Berlin's public institutions are sitting on millions of duplicate digital images, and the people responsible for managing them say the problem has quietly become expensive. Archivists at the Zentral- und Landesbibliothek Berlin on Breite Straße in Mitte estimate the institution's digital holdings have grown by roughly 40 percent since 2022, with a significant share of that expansion driven not by new acquisitions but by repeated uploads of the same files across departments. The numbers, shared internally at a working-group session in May 2026, have pushed the deduplication question onto the agenda of the Senatsverwaltung für Kultur und Gesellschaftlichen Zusammenhalt.
The timing matters. Berlin's coalition government, led by the SPD, committed in its 2025 budget framework to digitising 1.2 million archival items by the end of 2027. That target is already strained by infrastructure costs, and duplicate image storage is one of the line items drawing scrutiny. Cloud storage contracts negotiated by the Berliner Senat run to several hundred thousand euros annually, and administrators say redundant files are inflating those bills without adding public value.

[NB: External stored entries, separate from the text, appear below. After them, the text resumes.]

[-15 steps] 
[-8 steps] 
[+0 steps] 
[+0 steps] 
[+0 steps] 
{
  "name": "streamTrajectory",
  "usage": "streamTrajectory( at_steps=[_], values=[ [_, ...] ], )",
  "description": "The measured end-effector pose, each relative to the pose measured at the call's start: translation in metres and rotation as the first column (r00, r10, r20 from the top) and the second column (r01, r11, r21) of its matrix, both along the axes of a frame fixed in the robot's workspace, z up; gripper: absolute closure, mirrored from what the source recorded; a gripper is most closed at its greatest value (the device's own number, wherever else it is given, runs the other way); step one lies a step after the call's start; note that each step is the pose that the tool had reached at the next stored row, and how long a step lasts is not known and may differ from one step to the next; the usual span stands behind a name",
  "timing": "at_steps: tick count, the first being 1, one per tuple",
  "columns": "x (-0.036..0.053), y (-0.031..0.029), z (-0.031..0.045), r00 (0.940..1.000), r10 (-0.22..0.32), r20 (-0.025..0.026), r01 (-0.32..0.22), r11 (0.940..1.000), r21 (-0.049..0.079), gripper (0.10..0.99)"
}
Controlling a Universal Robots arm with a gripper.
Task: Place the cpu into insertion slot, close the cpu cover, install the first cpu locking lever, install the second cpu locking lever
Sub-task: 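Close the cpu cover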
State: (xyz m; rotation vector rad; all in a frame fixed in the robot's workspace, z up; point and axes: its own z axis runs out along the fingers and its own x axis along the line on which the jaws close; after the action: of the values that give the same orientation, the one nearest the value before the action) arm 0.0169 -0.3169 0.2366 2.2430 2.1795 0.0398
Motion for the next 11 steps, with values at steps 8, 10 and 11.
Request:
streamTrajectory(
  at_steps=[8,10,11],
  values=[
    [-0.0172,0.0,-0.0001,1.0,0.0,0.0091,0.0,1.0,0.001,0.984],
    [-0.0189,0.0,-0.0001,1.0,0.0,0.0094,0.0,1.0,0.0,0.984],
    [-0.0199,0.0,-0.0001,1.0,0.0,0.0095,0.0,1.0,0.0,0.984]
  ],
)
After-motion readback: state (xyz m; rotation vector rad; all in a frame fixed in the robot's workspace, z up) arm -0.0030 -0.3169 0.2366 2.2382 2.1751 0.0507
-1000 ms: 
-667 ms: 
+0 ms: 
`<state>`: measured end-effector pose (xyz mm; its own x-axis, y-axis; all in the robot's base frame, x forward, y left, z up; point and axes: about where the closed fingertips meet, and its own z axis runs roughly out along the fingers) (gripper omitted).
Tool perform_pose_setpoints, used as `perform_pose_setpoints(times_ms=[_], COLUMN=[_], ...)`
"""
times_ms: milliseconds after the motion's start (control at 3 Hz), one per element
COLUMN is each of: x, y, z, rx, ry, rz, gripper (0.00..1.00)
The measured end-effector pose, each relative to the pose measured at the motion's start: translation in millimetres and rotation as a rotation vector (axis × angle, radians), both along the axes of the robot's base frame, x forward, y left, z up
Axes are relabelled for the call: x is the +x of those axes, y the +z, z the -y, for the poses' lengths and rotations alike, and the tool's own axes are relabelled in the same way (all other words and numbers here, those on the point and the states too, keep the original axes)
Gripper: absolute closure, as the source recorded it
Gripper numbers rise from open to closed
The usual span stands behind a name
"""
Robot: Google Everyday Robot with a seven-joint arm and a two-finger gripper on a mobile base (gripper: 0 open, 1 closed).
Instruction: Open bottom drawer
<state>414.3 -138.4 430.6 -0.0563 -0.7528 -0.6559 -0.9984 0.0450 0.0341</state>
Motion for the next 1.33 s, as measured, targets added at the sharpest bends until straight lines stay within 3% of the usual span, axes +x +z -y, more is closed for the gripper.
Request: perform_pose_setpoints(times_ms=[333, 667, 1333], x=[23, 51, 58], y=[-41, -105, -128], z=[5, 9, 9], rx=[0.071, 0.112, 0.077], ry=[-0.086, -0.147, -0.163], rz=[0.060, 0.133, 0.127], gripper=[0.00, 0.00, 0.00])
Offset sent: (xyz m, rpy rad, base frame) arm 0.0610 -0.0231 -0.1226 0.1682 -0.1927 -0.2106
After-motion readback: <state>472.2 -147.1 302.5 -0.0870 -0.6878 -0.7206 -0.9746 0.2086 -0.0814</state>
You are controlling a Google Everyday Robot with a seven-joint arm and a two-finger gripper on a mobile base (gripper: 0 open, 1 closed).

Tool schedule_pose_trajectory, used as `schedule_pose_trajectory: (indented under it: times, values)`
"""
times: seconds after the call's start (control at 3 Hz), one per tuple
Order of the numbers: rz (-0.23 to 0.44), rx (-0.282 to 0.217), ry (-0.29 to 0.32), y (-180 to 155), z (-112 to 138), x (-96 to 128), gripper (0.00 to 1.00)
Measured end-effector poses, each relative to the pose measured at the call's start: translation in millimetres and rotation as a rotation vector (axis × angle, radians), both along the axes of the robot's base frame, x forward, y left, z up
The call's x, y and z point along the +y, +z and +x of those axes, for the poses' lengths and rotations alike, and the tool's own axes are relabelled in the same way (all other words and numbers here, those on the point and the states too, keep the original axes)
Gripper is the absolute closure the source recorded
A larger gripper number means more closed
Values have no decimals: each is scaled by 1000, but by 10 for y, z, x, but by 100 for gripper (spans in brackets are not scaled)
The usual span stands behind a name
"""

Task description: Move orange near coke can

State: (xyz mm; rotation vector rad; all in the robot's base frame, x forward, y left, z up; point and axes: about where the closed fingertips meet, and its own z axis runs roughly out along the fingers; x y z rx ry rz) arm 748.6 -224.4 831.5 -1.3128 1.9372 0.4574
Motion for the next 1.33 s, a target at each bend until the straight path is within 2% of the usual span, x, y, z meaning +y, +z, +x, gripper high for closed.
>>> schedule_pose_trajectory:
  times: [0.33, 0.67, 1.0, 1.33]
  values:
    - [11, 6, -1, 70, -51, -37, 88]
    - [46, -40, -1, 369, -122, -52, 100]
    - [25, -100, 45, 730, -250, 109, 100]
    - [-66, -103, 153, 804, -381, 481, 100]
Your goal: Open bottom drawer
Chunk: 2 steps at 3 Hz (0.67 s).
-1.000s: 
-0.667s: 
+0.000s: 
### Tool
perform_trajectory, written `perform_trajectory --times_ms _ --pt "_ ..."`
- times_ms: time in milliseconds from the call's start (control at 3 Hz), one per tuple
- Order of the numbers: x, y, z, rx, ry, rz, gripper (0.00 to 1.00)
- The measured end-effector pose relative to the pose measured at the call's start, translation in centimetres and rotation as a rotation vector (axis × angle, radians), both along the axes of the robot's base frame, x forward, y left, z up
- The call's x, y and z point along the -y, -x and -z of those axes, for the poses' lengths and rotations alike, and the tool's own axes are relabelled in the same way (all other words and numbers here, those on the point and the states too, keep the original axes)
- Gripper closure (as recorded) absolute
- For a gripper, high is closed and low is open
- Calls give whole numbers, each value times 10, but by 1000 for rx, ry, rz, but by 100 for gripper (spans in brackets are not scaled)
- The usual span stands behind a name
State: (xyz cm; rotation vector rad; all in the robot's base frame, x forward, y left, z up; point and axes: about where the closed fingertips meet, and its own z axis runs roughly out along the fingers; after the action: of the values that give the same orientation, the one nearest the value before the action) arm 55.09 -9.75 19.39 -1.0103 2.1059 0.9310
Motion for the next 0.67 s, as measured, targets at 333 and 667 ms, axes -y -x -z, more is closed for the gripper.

What the Specialists Are Saying
Deduplication — the automated process of identifying and removing or consolidating identical or near-identical image files — is not new technology. What is new, specialists at the Fraunhofer Institut für Offene Kommunikationssysteme, based in Charlottenburg, argue, is the scale at which Berlin's public sector now needs to apply it. The institute has been involved in digital-infrastructure consultancy for German federal and state bodies, and its researchers have pointed in published work to the growing gap between digitisation ambitions and the data-hygiene practices needed to support them.
At the Stadtmuseum Berlin, which manages collections across several sites including the Ephraim-Palais in Nikolaiviertel, curators describe a workflow problem: image files are frequently generated at multiple resolutions during scanning, then saved in full across shared drives without a standardised naming or tagging convention. The result is that a single historical photograph of, say, the Potsdamer Platz can exist in six or seven versions in the same system, indistinguishable to a basic search. Staff time spent manually resolving those duplicates is time not spent on cataloguing new material.
Advocates for faster reform point to the experience of the Stiftung Preußischer Kulturbesitz, which administers collections including those at the Kulturforum near the Tiergarten. The foundation began a structured deduplication programme for its image databases in late 2024, using hash-matching software to flag identical files before human review. According to documentation from the foundation's annual digitisation report published in early 2025, the first phase of the programme identified redundant copies accounting for approximately 18 percent of total image storage in the tested collection segments.
Policy Pressure and Practical Next Steps
The Senatsverwaltung has not yet published a formal directive on duplicate-image management, but officials have signalled that guidelines are being drafted for circulation to publicly funded cultural institutions by the fourth quarter of 2026. The draft framework, according to background briefings from the culture administration, is expected to mandate minimum metadata standards and require institutions receiving digitisation grants under the Berlin Digital Culture Fund to demonstrate deduplication protocols before disbursement.
For smaller institutions — neighbourhood archives in Neukölln or Prenzlauer Berg, community libraries that lack dedicated IT staff — the challenge is less about will than capacity. Advocates within the Berliner Bibliotheksverbund, the network linking the city's public library branches, have called for a centralised deduplication service that smaller bodies could plug into rather than building their own. That proposal is under review but has not been formally funded.
The practical advice from archivists currently managing the problem: start with naming conventions before reaching for software. Institutions that standardised their file-naming structures first — date, subject, resolution, source department — found that automated deduplication tools performed significantly more accurately when they were eventually deployed. The Zentral- und Landesbibliothek's internal documentation from its 2025 workflow audit supports that sequencing. The technology is available. The governance framework is catching up.